I used to keep a chalkboard in the kitchen when I lived in a house and the kitchen was bigger. It was very convenient for writing down recipes as I go with dirty hands. It was also good for letting everyone know what we're having for dinner ahead of time. Not to mention that with an old flea market salvaged painting frame painted gold, it made a great wall decoration.

You can make your own chalkboard. All you need is a sheet of cut tempered masonite, and some chalk board paint. You can get masonite cut to size at a decent sized art supply shop. I got mine from Loomis & Toles, but you can get it pretty much in every art store. It's quite cheap - a panel of 24" by 30" will set you back a mere $6.

Now that I live in an apartment with my boyfriend, and the kitchen and dinning area is meshed into one, I really don't want to be eating chalk dust. So I went with the second best - a cork board. They're quite a bit more expensive since it's manufactured, but if you're really in a pinch, here's a little trick. You can even brush color it to make it look like a corkboard.

You'll need:
An old frame. Flea markets are full of these. I have 4 in the storage closet.
1 Sheet of styrofoam, cut to the inside size of the frame, with a little extra on each side
1 sheet of muslin
A regular stapler with staples
White Glue

Get some sheets of styrofoam. If you've done some online shopping, maybe a large frame, or anything delicate aand flat, then you'd have some sheets lyring around. I got mine from the metal dance pad I ordered from Innex. Directron.com offers free styrofoam if you're willing to pay for shipping. It can't be that expensive - it weighs little more than air!
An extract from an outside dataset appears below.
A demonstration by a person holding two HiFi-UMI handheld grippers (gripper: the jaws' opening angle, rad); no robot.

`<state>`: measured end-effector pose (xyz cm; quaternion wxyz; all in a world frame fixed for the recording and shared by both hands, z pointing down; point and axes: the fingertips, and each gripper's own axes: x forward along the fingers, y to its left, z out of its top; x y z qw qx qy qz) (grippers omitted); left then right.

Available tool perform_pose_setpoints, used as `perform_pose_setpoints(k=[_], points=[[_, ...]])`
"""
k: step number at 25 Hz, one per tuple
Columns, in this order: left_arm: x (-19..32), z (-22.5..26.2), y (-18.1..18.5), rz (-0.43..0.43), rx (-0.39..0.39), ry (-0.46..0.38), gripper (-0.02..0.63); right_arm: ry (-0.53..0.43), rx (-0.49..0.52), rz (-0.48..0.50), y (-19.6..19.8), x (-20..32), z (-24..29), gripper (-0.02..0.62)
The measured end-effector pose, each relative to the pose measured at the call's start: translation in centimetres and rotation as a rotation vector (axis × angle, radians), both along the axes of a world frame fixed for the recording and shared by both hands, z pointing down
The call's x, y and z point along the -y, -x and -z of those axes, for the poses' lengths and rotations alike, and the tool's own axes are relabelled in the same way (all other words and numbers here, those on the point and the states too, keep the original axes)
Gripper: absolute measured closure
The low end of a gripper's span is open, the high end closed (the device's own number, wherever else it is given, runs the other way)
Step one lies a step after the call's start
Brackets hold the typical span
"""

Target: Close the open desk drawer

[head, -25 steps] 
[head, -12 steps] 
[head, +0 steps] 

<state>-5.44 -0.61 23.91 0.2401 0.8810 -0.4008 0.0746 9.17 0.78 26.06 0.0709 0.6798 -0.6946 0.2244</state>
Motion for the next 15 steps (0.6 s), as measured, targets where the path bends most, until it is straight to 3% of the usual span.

You can also get foam board at your local art shop, or check out places such as freecyle.org.

Next thing you'd need is a sheet of muslin big enough to wrap the sheet of styrofoam in the front, and enough give to staple it into the back. Muslin is coarse untreated cotton and can be colored with fabric dye. Have fun. It's also used as a fitting material - tailors use it to make patterns. It's cheap at $2/yard, and thumbtacks go right through them.

Assemble your board with staples on the back, and mount it with an old frame with white glue. There! Homemade clothboard. Thumb tacks would go right into it with no resistance, it costs nearly nothing to make, and you can color the fabric to match anything in the kitchen. If you don't have a frame, just use a binder clip and a nail to hang it on the wall.
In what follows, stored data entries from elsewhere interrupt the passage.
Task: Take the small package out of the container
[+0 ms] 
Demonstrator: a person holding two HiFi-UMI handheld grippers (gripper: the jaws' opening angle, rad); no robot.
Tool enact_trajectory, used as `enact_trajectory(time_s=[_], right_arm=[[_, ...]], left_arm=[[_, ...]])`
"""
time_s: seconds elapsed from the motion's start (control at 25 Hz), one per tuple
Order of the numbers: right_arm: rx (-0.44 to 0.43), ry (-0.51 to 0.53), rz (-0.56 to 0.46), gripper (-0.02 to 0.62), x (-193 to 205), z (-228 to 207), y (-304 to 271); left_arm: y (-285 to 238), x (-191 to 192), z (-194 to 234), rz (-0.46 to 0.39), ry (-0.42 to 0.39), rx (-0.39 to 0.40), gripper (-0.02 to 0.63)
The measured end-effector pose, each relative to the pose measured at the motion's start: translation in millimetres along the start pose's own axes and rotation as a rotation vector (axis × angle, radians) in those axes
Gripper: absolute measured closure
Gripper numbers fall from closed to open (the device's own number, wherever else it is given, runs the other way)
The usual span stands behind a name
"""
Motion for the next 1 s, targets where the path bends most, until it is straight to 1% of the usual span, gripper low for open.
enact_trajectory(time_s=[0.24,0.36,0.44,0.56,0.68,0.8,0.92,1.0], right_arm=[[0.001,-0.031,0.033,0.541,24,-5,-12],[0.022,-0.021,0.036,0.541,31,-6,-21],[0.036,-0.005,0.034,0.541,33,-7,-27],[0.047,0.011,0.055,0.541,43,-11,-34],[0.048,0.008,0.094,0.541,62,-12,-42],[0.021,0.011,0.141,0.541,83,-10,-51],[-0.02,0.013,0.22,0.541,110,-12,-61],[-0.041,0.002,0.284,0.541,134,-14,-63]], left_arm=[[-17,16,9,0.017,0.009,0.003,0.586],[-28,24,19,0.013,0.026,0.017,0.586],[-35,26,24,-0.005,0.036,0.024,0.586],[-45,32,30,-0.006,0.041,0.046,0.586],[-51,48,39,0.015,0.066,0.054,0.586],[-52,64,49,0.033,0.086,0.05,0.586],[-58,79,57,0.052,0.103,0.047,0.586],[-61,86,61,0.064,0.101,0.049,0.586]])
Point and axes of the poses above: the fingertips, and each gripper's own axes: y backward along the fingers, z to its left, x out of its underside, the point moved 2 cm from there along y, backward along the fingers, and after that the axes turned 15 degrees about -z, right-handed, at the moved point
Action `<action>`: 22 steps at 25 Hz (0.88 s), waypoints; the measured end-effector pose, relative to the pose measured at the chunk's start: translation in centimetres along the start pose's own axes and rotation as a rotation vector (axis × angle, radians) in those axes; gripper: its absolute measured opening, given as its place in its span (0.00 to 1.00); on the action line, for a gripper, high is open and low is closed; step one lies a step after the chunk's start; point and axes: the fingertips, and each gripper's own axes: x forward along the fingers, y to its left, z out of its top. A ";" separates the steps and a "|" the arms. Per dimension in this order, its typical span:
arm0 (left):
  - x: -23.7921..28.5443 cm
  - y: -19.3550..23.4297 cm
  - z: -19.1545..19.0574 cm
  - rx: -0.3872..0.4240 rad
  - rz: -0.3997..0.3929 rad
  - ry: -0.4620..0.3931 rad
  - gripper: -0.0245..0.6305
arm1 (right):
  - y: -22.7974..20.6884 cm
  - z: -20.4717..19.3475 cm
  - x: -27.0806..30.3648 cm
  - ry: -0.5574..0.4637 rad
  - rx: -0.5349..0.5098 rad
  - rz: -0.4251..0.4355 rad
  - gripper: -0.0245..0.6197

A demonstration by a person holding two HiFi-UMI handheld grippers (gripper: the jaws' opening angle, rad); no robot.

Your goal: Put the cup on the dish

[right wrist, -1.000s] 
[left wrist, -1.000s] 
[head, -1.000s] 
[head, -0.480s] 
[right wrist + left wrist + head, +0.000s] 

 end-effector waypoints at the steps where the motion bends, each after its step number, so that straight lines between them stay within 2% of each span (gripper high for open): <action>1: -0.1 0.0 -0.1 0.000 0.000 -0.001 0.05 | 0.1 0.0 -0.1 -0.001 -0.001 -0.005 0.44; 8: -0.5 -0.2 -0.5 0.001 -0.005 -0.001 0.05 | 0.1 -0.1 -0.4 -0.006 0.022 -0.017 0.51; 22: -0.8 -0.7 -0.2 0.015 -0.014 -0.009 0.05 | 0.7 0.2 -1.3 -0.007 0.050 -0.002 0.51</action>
Mine is a repository for grocery lists, blank sheets for writing recipes on, and new recipes I have to try out printed on 1/4 letter sized paper. One corner I reserve for a blob of putty. When I want to try out a new recipe, I just putty it to the cupboard above the stove.

January 02, 2006

Every kitchen needs one: A Strainer.

Like this stainless steel strainer by Oxo. You don't have to buy a $20 one, of course. I picked mine up at Canadian Tire for a measely $5. You can probably find one at a dollar store.

You can use it to

  • strain homemade stock
  • crush soft fruit (like mangos, bananas, papayas, etc.)
  • sift flour and icing sugar
  • drain pasta (who needs a colander?)
  • Use as a catch-all when dumping that last bit of soup in the sink
  • Steam veggies (in a pinch)

December 21, 2005

Handy tips of the day...

From the friendster discussion board...

Corri/
Keep roses in ice cold LEMONADE. It keeps them alive longer and if they're looking somewhat wilted, it makes them look fresher.

Shawna/
Cut the bottoms off flowers every other day, and they'll last much longer.
Give them warm water.
Lillies don't like flower preservative.

December 19, 2005

A perfect beef roast every time...

  • Know thy oven. Sure, it SAYS 200, but that does not mean it's 200. It could be 160, it could be 250. You just never know. Get one of those tinny inexpensive hanging oven thermometers and check out all the notches. How hot IS it when that dial says 200? In my compact oven at home, it's actually 275. No wonder those cookies always burned when I first moved in.
  • Don't hurry. 375 does cook a roast faster, but 200 will give you a uniform medium rare in 4 hours. So you spend $80 on a prime rib - have some respect for it, will ya? An animal died for that hunk of beef. It deserves slow-roasting.
  • Don't use a meat thermometer. I don't care if everybody swears by them, but if you want to be a roast-meister, learn to tell how much fat is in the meat by the marbling. Learn to tell how much bone there is by weight and size of bones. Learn to intuitively judge thickness/time ratio. If you're a traditionalist like me when it comes to slow roasting, it should be perfect everytime regardless.
  • Sear the outside EVERYTIME. Just because you've got that dial on broil it does not mean you're searing the outside of the roast! In order for the outside caramelization to happen without losing half the juices of the meat, sear 4 minutes each side on medium heat in a heavy-bottomed pan.
  • Don't over season. If you're going to salt it, use coarse salt and cracked pepper, and RUB with garlic, not COVER in garlic. None of that ground salt and pre-ground pepper. If you use pre-ground stuff, instead of helping to protect the roast in the oven, you'd just get a dry salting hunk of meat because the fine salt would draw moisture out.
  • Practice DOES make perfect. Like grilling a steak and testing for doneness, roasting beef is no different. In the beginning, follow the charts. But eventually you'll see that no chart can compete with experience and human intuition.

December 13, 2005

Peanut Butter Magic.

If you're not allergic to it, that is. I buy organic peanut butter, which is the only peanut butter you SHOULD buy. If you're getting the commercial kind, you're feeding your heart transfat. In the manufacturing process of peanut butter, hydrogenated oil acts as a glue between the peanut butter solids and fats - that's why commercial peanut butter doesn't separate. If you go to a local market and get the shop-churned stuff, it does separate, but it's nothing you can't fix with the twirl of a butter knife.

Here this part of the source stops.